2.Gaz halindeki atomların verdiği çizgisel tayf (spektrum) ve tayf çizgileriyle ilgili yasalar
3.Her elementin, insanlardaki parmak izi gibi, kendine özgü x-ışınları tayfı vermesi
4.Bütün bunları birbirine bağlamayı olanaklı kılan, Planck’ın 1900’de açıkladığı Kuantum Kuramı.
Bohr, yaklaşık 40 yıl yeni fiziğin, yani Kuantum Kuramı’nın, 1920’lerdeki aşamasının, Einstein’e karşı bilimsel itirazların en büyük adıdır.
Negatif yüklü, pek küçük kütleli elektronlar, pozitif yüklü olan ve neredeyse atomun kütlesinin tümünü taşıyan pozitif çekirdeğin çekimiyle neden çekirdek üzerine düşmüyor? Elektronlar her enerjiyi değil de belli enerjileri alabildiği için.
Daha 1885’te J. Johann Balmer (1825-1898), hidrojen spekturmunun görünür bölgesini incelemiş ve her çizginin belli bir dalga boyuna karşılık geldiğini denel olarak göstermişti. işte bu spektrum çizgilerinin aynı zamanda hidrojen atomu içindeki ayrı enerji düzeylerini de gösterdiğini Bohr gördü.
Bohr, hidrojen atomunda her enerji düzeyinin belirli ve sabit bir enerjisi olduğunu anladı. Atom içindeki elektron işte bu belirli enerjileri alabiliyor, ama bunlar arasındaki herhangi bir enerji değerini alamıyordu. Işığın ‘atomu’ yani ışığın kuantumu fotondu. Bir madde, bir, iki, üç, dört,… foton alabilir ya da salabilirdi. Ama sözgelimi bir buçuk, iki buçuk foton alıp veremezdi.

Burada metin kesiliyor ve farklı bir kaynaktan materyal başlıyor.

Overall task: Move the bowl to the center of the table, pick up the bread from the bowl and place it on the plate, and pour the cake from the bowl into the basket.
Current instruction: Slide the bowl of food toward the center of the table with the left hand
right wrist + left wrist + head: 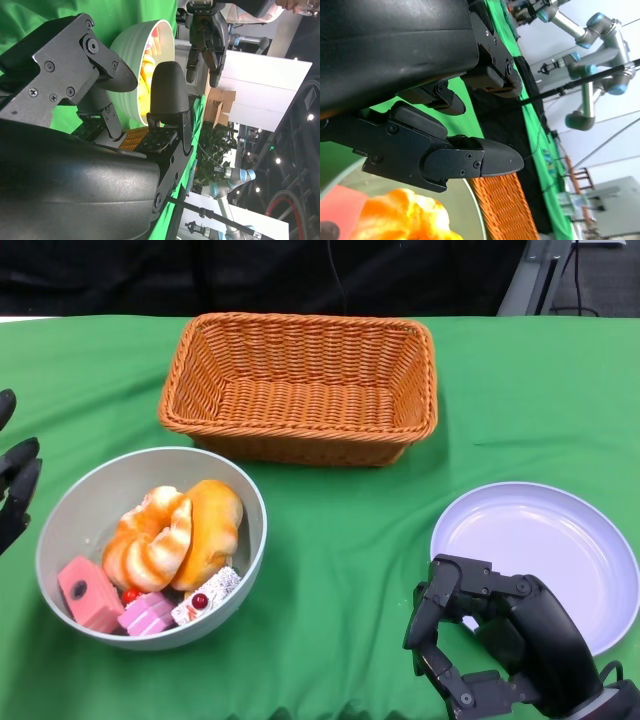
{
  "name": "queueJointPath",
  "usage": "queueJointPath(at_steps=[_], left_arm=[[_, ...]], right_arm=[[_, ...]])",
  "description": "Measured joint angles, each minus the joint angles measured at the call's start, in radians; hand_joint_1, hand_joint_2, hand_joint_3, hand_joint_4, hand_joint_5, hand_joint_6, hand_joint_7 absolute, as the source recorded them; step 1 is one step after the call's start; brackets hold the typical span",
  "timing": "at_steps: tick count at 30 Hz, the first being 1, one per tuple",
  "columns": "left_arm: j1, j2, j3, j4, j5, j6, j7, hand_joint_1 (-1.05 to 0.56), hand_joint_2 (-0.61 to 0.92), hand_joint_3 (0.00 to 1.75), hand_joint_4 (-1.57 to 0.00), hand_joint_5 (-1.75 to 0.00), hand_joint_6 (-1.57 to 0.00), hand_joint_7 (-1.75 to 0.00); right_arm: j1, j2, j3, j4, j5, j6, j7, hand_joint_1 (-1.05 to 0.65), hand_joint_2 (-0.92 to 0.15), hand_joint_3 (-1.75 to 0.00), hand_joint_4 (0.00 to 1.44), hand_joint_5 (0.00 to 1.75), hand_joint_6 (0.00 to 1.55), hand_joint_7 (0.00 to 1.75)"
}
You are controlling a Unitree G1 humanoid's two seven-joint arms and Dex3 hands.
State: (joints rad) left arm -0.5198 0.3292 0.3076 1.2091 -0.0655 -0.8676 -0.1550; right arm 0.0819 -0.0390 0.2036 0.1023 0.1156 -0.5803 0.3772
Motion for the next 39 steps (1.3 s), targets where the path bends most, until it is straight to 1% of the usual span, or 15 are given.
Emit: queueJointPath(at_steps=[3,6,11,18,28,31,37,39], left_arm=[[0.0,0.01,-0.015,0.006,0.029,0.011,0.044,-0.68,0.92,0.44,-0.62,0.0,-0.49,0.0],[0.0,0.009,-0.022,0.011,0.031,0.049,0.049,-0.67,0.92,0.47,-0.54,0.0,-0.45,0.0],[0.0,0.001,-0.029,0.016,0.031,0.107,0.055,-0.64,0.92,0.47,-0.54,-0.01,-0.45,-0.01],[0.001,-0.048,-0.042,0.012,0.03,0.164,0.063,-0.69,0.92,0.47,-0.51,0.0,-0.44,-0.01],[0.026,-0.087,-0.076,-0.022,0.043,0.179,0.102,-0.69,0.92,0.53,-0.46,0.0,-0.41,0.0],[0.03,-0.093,-0.086,-0.036,0.047,0.178,0.115,-0.69,0.92,0.57,-0.42,0.0,-0.37,0.0],[0.061,-0.103,-0.12,-0.101,0.068,0.181,0.134,-0.71,0.92,0.6,-0.35,0.0,-0.31,0.0],[0.073,-0.108,-0.124,-0.124,0.066,0.185,0.133,-0.7,0.92,0.59,-0.36,-0.01,-0.31,-0.01]], right_arm=[[0.0,0.0,-0.002,0.0,0.0,0.0,0.0,0.0,-0.41,-1.27,0.83,1.67,0.73,1.39],[0.0,0.0,-0.002,0.0,0.0,0.0,0.0,0.0,-0.4,-1.27,0.83,1.68,0.73,1.39],[0.0,0.0,-0.003,0.0,-0.001,0.0,0.0,0.0,-0.4,-1.27,0.83,1.67,0.73,1.39],[0.0,0.0,-0.003,0.0,-0.001,-0.001,0.0,0.0,-0.4,-1.27,0.83,1.66,0.73,1.39],[0.0,0.0,-0.006,0.0,-0.001,0.0,-0.001,0.02,-0.39,-1.3,0.83,1.67,0.73,1.4],[0.0,0.0,-0.006,-0.001,-0.001,0.0,-0.001,0.02,-0.39,-1.3,0.84,1.67,0.73,1.4],[0.0,0.0,-0.006,-0.002,-0.002,0.0,-0.001,0.02,-0.39,-1.3,0.83,1.67,0.73,1.39],[0.0,0.001,-0.006,-0.002,-0.001,0.0,-0.001,0.02,-0.4,-1.29,0.83,1.67,0.73,1.39]])
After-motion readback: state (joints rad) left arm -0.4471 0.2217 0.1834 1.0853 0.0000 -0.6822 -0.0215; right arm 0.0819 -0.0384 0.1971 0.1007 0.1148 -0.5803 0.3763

Beyaz ışık, farklı dalga boyundaki ışınlar içerir. Newton, ışığa bakmaya başladığında ilk bulduğu şey beyaz ışığın renklerin karışımı olduğuydu. Bayaz ışık, bir cam prizmadan geçirildiğinde kırmızı ışık en az, mor ışık en çok kırılır. Kırmızıdan mora doğru, arada turuncu, sarı, yeşil, mavi ve menekşe renkle yer alır. Kırmızı ışğın dalga boyu, mor ışığınkinden daha uzundur.
Aslında görünen ışık uzun bir skalanını yalnızca küçük bir parçasıdır tıpkı işitebileceğimizden daha yüksek ve daha alçak notalar içeren müzik skalası gibi. Işık skalası, frekans adı verilen sayılarla düzenlenir. Sayılar büyüdükçe ışık kırmızıdan maviye, mora ve mor ötesine geçer. Morötesi ışığı görekmeyiz ama bu, fotoğraf filmlerini etkiler. Bu hala ışıktır, ama sadece sayı farklıdır.
Eğer sayıyı artırmayı düşünürsek x-ışınlarına, gama ışınlarına ve ötesine erişiriz. Eğer ötei yönde değiştirirsek, maviden kırmızıya, kızılötesi(ısı) dalgalarına sonra televizyon ve radyo dalgalarına varırırız.
Newton, ışığın taneciklerden oluştuğunu düşünmüş ve bunlara ” cisimcik” (korpüskül) adını vermişti. Bunda haklıydı (ama bu sonuca vardıran akıl yürütmesinde hatalıydı). Işığın taneciklerden oluştuğunu biliyoruz çünkü üzerine ışık düştüğünde tıkırdayan, çok duyarlı bir alet kullanır ve görürürz ki ışık zayıfladığında her tıkırtının sesi hâlâ aynı şiddetle çıkmakta, yalnız aralıkları uzamaktadır. Demek ki ışık yağmur damlalarına benzer -her bir küçük ışık topağına bir foton denir- ve ışığın hepsi aynı renkteyse “yağmur damlalarının” hepsi aynı boydadır.
Elektromanyetik dalgaların farklı dalga boyundaki bileşenlerine ayrılmasına spektrum (tafy) denir. Beyaz ışığın prizmadan geçmesiyle oluşan renk kurdelası, bir fotoğraf filmi üzerine kaydedilir. Böylesi düzeneklere spekrograf (tayfölçer) denir. Işık, bant ya da renk spektrumu şeklinde ayrılır.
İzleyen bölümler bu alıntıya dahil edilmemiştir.